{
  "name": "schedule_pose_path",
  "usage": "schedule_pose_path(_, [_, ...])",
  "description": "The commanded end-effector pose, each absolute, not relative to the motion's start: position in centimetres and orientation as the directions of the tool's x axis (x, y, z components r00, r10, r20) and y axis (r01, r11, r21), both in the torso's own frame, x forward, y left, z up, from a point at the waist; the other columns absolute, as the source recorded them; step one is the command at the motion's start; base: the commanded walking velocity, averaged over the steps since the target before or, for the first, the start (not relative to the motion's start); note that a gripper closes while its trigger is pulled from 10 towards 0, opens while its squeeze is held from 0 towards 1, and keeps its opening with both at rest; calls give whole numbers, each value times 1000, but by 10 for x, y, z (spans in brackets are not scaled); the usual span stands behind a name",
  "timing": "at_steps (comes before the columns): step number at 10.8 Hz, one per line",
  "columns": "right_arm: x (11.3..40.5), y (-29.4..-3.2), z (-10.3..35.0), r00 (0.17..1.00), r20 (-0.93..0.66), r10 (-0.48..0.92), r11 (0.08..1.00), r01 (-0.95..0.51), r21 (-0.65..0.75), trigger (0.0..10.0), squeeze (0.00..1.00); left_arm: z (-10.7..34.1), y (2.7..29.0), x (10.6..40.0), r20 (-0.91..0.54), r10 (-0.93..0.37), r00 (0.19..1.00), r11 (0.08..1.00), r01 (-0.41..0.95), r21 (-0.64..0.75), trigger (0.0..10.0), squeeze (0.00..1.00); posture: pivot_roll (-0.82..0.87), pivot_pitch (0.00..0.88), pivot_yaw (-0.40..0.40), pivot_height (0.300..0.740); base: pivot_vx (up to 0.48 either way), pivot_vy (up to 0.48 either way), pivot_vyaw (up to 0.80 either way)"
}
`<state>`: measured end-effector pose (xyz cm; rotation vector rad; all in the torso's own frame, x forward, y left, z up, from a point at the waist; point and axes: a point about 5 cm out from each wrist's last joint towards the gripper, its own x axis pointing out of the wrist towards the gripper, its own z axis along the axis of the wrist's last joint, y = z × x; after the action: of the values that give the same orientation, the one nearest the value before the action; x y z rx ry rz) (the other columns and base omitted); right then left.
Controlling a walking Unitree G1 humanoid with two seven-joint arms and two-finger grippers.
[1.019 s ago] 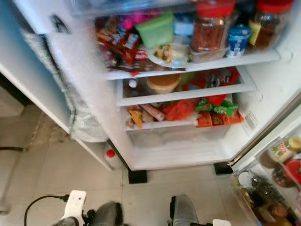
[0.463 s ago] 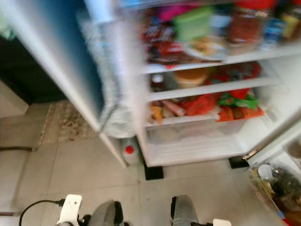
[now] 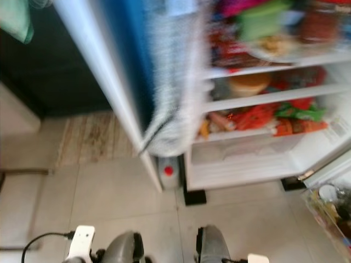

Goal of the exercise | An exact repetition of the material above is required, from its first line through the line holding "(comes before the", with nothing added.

Answer area |
{
  "name": "schedule_pose_path",
  "usage": "schedule_pose_path(_, [_, ...])",
  "description": "The commanded end-effector pose, each absolute, not relative to the motion's start: position in centimetres and orientation as the directions of the tool's x axis (x, y, z components r00, r10, r20) and y axis (r01, r11, r21), both in the torso's own frame, x forward, y left, z up, from a point at the waist; the other columns absolute, as the source recorded them; step one is the command at the motion's start; base: the commanded walking velocity, averaged over the steps since the target before or, for the first, the start (not relative to the motion's start); note that a gripper closes while its trigger is pulled from 10 towards 0, opens while its squeeze is held from 0 towards 1, and keeps its opening with both at rest; calls give whole numbers, each value times 1000, but by 10 for x, y, z (spans in brackets are not scaled); the usual span stands behind a name",
  "timing": "at_steps (comes before the columns): step number at 10.8 Hz, one per line",

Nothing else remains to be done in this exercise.